AI Simulations and Interdisciplinary Research
Nikulina emphasizes that the project brought together multiple fields, including ecology, archaeology and palynology (knowledge about pollen). The team also developed detailed computer models to simulate ancient ecosystems.
“This is the first simulation to quantify how Neanderthals and Mesolithic hunter-gatherers may have shaped European landscapes. Our approach has two key strengths: it brings together an unusually large set of new spatial data spanning the whole continent over thousands of years, and it couples the simulation with an optimization algorithm from AI. That let us run a large number of scenarios and identify the most possible outcomes,” says Anastasia Nikulina.
Svenning adds that the modeling made one thing clear.
“The computer modeling made it clear to us that climate change, the large herbivores such as elephants, bison and deer, and natural wildfires alone cannot explain the changes seen in ancient pollen data. To understand the vegetation at that time, we must also take human impacts into account — both direct and indirect. Even without fire, hunter-gatherers changed the landscape simply because their hunting of large animals made the vegetation denser,” says Jens-Christian Svenning.
Even with these advances, gaps remain in our knowledge about how early humans influenced their environments.

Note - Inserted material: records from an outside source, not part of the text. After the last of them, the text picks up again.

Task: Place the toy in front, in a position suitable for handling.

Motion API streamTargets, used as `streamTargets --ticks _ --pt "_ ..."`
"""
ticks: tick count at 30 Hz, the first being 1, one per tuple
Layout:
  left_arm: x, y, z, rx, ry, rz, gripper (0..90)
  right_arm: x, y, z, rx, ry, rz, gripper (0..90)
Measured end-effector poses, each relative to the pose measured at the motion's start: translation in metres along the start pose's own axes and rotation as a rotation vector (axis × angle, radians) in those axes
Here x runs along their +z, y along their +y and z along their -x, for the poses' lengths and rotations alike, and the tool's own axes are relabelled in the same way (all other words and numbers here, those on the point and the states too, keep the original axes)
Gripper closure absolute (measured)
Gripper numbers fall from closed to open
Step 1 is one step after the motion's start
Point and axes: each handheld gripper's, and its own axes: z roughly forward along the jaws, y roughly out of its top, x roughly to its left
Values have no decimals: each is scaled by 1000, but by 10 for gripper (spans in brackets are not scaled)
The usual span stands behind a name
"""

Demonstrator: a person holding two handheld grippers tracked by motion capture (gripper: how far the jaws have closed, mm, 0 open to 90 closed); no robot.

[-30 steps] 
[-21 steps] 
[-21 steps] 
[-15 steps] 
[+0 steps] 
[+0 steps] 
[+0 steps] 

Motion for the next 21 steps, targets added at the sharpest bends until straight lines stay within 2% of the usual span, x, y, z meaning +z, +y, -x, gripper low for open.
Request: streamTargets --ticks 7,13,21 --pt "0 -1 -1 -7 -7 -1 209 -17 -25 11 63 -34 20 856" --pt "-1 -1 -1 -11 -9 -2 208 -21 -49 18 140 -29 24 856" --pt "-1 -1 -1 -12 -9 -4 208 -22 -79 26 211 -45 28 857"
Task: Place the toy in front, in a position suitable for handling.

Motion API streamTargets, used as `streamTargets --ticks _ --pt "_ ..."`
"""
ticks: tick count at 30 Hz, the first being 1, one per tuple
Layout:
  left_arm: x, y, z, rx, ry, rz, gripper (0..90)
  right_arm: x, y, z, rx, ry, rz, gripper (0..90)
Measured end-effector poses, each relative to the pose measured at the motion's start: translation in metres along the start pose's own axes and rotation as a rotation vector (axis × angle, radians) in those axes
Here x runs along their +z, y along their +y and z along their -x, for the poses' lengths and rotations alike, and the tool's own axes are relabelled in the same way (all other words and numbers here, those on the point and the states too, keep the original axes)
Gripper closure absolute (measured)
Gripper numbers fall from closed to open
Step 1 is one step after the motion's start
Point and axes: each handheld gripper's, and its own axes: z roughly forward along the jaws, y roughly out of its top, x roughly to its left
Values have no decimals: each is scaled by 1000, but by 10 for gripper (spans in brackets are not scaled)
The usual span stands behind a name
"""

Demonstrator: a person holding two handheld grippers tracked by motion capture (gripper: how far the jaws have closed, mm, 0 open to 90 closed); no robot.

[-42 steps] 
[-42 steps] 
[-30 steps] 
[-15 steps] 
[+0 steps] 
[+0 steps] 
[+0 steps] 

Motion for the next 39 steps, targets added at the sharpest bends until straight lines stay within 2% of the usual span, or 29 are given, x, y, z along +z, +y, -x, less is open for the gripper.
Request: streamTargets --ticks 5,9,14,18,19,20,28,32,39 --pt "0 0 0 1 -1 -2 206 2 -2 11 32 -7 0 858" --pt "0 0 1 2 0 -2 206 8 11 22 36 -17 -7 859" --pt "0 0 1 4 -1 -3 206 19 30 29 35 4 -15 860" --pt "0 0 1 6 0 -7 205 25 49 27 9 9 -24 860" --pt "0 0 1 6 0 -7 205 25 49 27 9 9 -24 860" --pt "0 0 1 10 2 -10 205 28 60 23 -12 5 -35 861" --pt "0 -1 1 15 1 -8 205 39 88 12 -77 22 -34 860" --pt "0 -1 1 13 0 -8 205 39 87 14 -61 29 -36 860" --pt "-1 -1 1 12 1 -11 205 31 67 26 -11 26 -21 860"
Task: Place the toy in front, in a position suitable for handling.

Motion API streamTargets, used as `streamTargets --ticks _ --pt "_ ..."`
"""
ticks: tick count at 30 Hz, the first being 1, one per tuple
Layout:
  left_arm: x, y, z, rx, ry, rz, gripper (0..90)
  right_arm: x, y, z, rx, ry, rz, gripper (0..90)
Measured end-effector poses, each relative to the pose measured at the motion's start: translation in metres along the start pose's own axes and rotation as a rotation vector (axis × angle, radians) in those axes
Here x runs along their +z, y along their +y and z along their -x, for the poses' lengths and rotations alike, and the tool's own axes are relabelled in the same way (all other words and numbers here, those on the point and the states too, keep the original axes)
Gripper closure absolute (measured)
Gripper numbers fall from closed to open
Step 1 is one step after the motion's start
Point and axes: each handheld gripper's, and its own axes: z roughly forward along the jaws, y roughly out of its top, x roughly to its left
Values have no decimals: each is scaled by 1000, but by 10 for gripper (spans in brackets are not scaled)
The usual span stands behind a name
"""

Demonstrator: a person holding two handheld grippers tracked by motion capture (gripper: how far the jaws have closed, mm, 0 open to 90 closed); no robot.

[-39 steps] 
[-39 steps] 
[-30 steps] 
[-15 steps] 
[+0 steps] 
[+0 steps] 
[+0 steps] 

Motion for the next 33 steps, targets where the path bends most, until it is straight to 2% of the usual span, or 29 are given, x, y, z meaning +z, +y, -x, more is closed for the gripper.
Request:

Nikulina and Svenning note that similar simulations could be applied to other regions and time periods. North and South America and Australia are especially intriguing because they were not inhabited by earlier hominin species before Homo sapiens. That makes it possible to compare more recent landscapes with and without human presence.
“And although the large models paint a broad picture, detailed local studies are absolutely essential to improve our understanding of the way humans shaped the landscape in prehistoric times,” says Jens-Christian Svenning.